Basti ciò per chiarire che questo terzo lungometraggio di Alessandro Aronadio non ha la capacità (né, credo, la volontà) di porsi come un insegnamento, come un'opera di riflessione, pur ironica, su ciò che la spiritualità dovrebbe essere. Seppur a tratti sembrerebbe che questa forma di introspezione religiosa ionista tenda a prendersi un po' troppo sul serio, soprattutto sul finale dove sembra andare incontro a una facile morale, dai toni per altro assai criticabili (sono questi i pochi momenti in cui l'andamento del film può preoccupare lo spettatore), la
pars destruens e la satira feroce verso le più diverse forme di culto ha alla fine la meglio e risulta essere l'aspetto determinante di tutto il film. Anche il nuovo credo di cui Massimo si fa Messia diventa dunque uno strumento di critica verso le religioni esistenti, o meglio verso le diverse Chiese, troppo spesso dedite alla speculazione e agli interessi economici, più che a dei veri e propri atteggiamenti religiosi.
Riguardo a questa
pars destruens invece, a questa invettiva satirica nei confronti delle diverse fedi che il film prende di mira, il difetto peggiore dell'opera sta probabilmente nel non voler spingere il coltello fino in fondo, nel mantenersi a una conveniente distanza di sicurezza, nell'utilizzare un tono morigerato e contenuto. Dopo dei titoli di testa che montano riprese di vari riti sacri e li ridicolizzano tramite il sottofondo musicale di "Surfing Bird" e dopo una prima parte che non si risparmia in quanto ad allusioni e frecciatine (dalle carte da gioco e il puzzle di Papa Francesco, alla chiusura mentale del Rabbi ebreo, al maschilismo del paradiso musulmano, fino ai continui parallelismi che la voce narrante mette in piedi tra le vicende di Massimo e quelle dei grandi profeti), nella seconda parte la narrazione si appiattisce e si calma e a reggere il gioco sembra rimanere solo il personaggio di Battiston, neoevangelista che minaccia lo scisma nella nuova Chiesa. "Io c'è" fa satira, sì, ma democraticamente, senza la ferocia e la spudoratezza che avrebbero potuto elevare il valore del film, soprattutto in un contesto, qual è quello italiano, in cui la satira religiosa sembra ancora oggi un elemento tabù. Questo aspetto è forse in parte dovuto al passaggio che "Io c'è" sancisce, rispetto al precedente "Orecchie", da una produzione indipendente a una produzione mainstream, con tutti i limiti e i pericoli che ciò può comportare in termini di libertà di espressione. Ciò costringe la pellicola a rimanere tra le strette mura del politicamente corretto, a differenza di quel che avrebbe potuto fare un prodotto straniero, ad esempio inglese, dove questo tipo di comicità è da sempre molto meno osteggiata.

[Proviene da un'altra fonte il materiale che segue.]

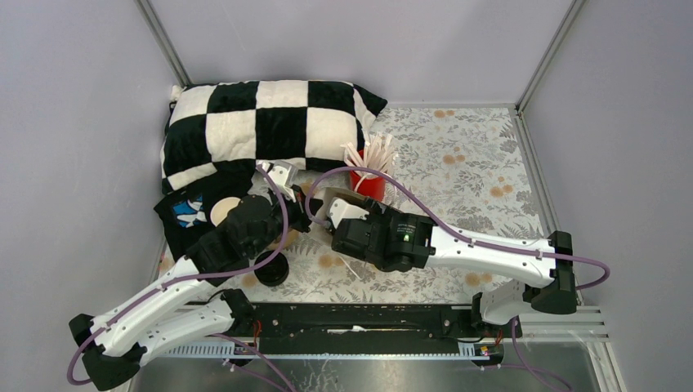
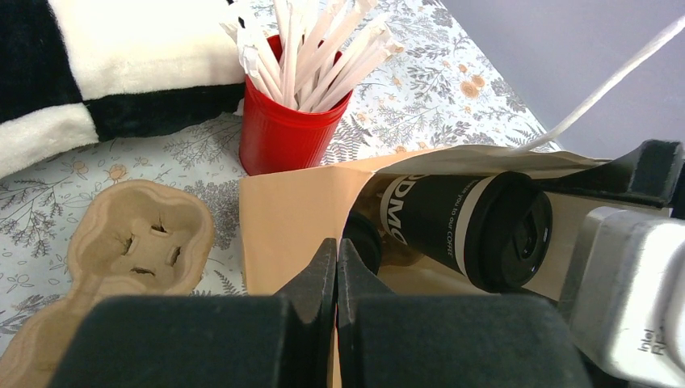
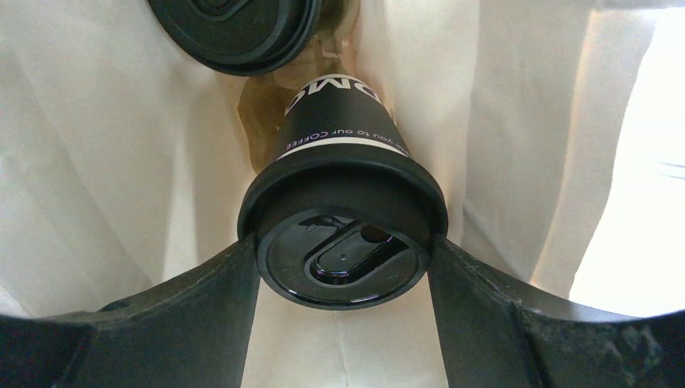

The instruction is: Pack the takeout coffee

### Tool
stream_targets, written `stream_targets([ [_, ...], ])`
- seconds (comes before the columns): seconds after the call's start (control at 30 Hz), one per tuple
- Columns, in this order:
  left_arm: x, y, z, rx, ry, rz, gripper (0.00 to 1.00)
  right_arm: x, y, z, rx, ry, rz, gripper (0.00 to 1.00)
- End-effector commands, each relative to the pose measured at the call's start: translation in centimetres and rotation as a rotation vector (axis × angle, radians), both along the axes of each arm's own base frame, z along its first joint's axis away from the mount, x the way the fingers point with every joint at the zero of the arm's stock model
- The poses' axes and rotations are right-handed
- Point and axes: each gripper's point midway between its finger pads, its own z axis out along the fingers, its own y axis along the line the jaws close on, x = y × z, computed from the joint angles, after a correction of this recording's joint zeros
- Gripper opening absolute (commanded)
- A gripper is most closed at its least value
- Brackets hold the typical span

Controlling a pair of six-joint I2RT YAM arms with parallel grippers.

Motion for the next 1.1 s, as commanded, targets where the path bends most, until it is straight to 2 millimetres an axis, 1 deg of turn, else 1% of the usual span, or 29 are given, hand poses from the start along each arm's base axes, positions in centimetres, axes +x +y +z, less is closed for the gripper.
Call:
stream_targets([
  [0.0, -0.2, -0.4, 1.9, -0.069, -0.041, -0.015, 0.0, 0.0, 0.0, 0.3, -0.007, 0.022, 0.021, 0.42],
  [0.1, -0.3, -0.5, 1.8, -0.069, -0.043, -0.027, 0.0, 1.1, -0.2, -0.1, -0.018, 0.043, 0.008, 0.42],
  [0.2, -0.4, -0.4, 1.4, -0.065, -0.043, -0.028, 0.0, 2.3, 0.1, -0.6, 0.016, 0.076, -0.009, 0.42],
  [0.33, -0.6, -0.3, 0.7, -0.044, -0.045, -0.039, 0.0, 3.0, 0.6, -1.5, 0.027, 0.087, -0.013, 0.42],
  [0.47, -0.5, -0.2, -0.3, -0.015, -0.033, -0.038, 0.0, 1.9, 1.7, -2.1, 0.069, 0.163, 0.01, 0.41],
  [0.53, -0.4, -0.2, -0.3, -0.011, -0.022, -0.026, 0.0, 1.2, 2.4, -2.3, 0.1, 0.21, 0.02, 0.4],
  [0.63, 0.1, 0.1, -0.5, 0.029, 0.046, 0.017, 0.01, 0.8, 2.3, -2.2, 0.11, 0.221, 0.012, 0.4],
  [0.7, 0.3, 0.2, -0.9, 0.078, 0.093, 0.039, 0.07, 0.9, 2.0, -2.0, 0.109, 0.209, 0.003, 0.4],
  [0.8, 0.8, 0.6, -1.8, 0.161, 0.141, 0.072, 0.11, 1.0, 2.2, -1.6, 0.133, 0.199, -0.006, 0.4],
  [0.83, 0.9, 0.5, -1.7, 0.173, 0.146, 0.07, 0.15, 1.0, 2.5, -1.3, 0.145, 0.198, -0.003, 0.4],
  [0.93, 1.0, 0.3, -1.4, 0.179, 0.145, 0.066, 0.21, 0.6, 3.1, -1.2, 0.156, 0.2, -0.014, 0.4],
  [1.0, 1.4, 0.7, -1.0, 0.18, 0.137, 0.101, 0.2, 0.6, 3.2, -1.3, 0.156, 0.194, -0.03, 0.4],
  [1.07, 1.9, 1.1, -0.8, 0.188, 0.122, 0.13, 0.14, 0.5, 3.2, -1.1, 0.168, 0.189, -0.048, 0.4],
])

Ma al di là di questo intoppo, l'opera di Aronadio risulta essere un buon prodotto di intrattenimento, che si inserisce all'interno di quella nuova corrente della commedia italiana che ha in "
Smetto quando voglio" il suo riferimento più diretto (non a caso, il personaggio di Leo è ricalcato sul Pietro Zinni del film di Sibilia). Il regista e sceneggiatore romano mette in gioco tutta la sua abilità nello scrivere una sceneggiatura brillante, capace di mantenere il ritmo comico e di adeguarsi al suo cast e ai personaggi, in cui spicca Giuseppe Battiston nel ruolo di un novello San Paolo. L'accennare scherzoso ad altri generi cinematografici (il duello western con le suore) e la particolare cura nel dare un tono alto e profetico alla voce narrante sono alcuni dei tanti piccoli dettagli che vanno a favore di un film che, pur nelle sue numerose imperfezioni, fa respirare una ventata di freschezza. Iniziamo a mettere in conto un possibile secondo capitolo!